# Can too much coconut oil be harmful?



## strmis (Dec 31, 2006)

I'm just wondering, are there negative effects of too much coconut oil? I guess, namely, circulatory issues (BP, cholesterol.. etc)?

I know there are many benefits, but I consume a ton of CO! In a day, I can probably do about 6 tablespoons. I just love the stuff and I feel like I just cant get enough. YUM!
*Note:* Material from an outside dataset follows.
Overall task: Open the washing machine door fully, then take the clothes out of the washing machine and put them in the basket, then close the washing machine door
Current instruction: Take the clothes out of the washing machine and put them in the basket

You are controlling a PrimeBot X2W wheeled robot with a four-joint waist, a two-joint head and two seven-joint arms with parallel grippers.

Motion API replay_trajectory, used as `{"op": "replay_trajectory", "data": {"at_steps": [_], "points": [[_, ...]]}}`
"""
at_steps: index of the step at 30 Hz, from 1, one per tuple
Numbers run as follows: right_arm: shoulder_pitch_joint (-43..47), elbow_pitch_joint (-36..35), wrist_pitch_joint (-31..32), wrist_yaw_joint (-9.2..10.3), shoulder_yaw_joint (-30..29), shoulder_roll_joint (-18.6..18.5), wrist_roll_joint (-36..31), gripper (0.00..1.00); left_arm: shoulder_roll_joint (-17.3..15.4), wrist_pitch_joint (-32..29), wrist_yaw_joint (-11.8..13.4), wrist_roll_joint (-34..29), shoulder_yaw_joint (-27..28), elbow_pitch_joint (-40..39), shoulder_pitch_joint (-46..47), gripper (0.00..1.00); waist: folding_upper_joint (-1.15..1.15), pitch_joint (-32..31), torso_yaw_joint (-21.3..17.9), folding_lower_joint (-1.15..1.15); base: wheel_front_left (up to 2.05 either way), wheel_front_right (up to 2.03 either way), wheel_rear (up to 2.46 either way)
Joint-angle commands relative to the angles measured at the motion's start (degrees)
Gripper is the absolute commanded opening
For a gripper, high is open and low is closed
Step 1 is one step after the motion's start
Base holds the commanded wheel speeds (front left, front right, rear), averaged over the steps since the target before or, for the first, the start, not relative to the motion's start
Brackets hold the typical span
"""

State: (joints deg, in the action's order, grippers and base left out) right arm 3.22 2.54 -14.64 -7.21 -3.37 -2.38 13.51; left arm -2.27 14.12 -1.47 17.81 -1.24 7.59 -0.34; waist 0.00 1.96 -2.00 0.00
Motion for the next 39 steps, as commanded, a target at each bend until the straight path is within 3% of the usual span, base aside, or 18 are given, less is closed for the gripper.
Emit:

Just wanna make sure I'm not overdoing anything. There are times when I've felt a little nauseous, so I cut back, but I think my body is now used to it. I dont seem to have any digestive issues with that amount anymore.


----------



## tinuviel_k (Apr 29, 2004)

I believe that to much of any food can be unhelpful or harmful. As to what the magic amount with something like coconut oil... I have no idea.
I can tell you that for me 6 Tbsp of coconut would be way to much and would feel unhealthy. I consume a good deal of healthy fats (coconut oil, pastured lard, ghee, grass fed butter, olive oil), but the 80+ grams of fat in six Tbsp of coconut oil on top of whatever else I ate would be too much for my metabolism. Everyone is different, though!


----------



## meemee (Mar 30, 2005)

woah

in a 2000 calorie diet only 25 to 30% should come from fat. this includes ALL fats. as pp stated that might indeed be too much along with other fats in your diet.

remember after all - any oils coconut, sunflower, peanut, canola - no matter how good is still a processed product. you will never find coconut oil in nature.


----------



## countryangels (Apr 12, 2007)

Quote:


> Originally Posted by *meemee*
> 
> woah
> 
> ...


What about if you take the inside of the coconut, blend it with water,

place it in the refrigerator, wait for the oil to go to the top, and eat that oil, is that still considered processed?

Would you still get the same benefits if you drank the blended mixture of the coconut inside with water, would that still be processed?

I have read that people do well on 1 to 3 TBS of it, but never heard of taking 6...

I had an old container & I could take 2 TBS, then when I opened a new one, I could only stomach 1 TBS, I thought I was going to throw up...I wonder if the older one had lost its effects or something???

And people do it gradually to avoid stomach problems, lose stools....

Thans in advance


----------



## meemee (Mar 30, 2005)

yes i would still call it processed. simple but still processed.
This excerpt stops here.